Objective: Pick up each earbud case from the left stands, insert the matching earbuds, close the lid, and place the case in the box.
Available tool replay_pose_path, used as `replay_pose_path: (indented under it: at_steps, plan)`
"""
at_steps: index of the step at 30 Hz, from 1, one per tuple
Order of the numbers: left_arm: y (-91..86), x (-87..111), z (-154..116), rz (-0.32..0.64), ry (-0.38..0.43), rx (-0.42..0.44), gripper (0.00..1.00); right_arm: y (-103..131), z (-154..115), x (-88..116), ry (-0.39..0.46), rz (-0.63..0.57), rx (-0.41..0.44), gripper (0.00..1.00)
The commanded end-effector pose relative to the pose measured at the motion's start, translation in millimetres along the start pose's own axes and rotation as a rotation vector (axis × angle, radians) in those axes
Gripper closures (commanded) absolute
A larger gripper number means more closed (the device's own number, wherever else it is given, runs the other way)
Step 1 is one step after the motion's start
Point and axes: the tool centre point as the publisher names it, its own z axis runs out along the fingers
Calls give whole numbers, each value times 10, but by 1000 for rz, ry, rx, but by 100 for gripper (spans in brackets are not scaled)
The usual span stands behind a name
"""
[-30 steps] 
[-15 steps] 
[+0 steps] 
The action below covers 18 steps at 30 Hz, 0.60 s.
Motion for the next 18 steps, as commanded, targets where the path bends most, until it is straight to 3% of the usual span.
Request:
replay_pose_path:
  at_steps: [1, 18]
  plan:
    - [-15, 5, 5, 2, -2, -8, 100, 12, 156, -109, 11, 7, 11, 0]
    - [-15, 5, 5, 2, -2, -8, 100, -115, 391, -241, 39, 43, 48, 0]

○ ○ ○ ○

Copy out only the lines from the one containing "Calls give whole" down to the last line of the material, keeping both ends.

_WRITTEN ANSWER:_
Calls give whole numbers, each value times 10, but by 1000 for rz, ry, rx, but by 100 for gripper (spans in brackets are not scaled)
The usual span stands behind a name
"""
[-30 steps] 
[-15 steps] 
[+0 steps] 
The action below covers 18 steps at 30 Hz, 0.60 s.
Motion for the next 18 steps, as commanded, targets where the path bends most, until it is straight to 3% of the usual span.
Request:
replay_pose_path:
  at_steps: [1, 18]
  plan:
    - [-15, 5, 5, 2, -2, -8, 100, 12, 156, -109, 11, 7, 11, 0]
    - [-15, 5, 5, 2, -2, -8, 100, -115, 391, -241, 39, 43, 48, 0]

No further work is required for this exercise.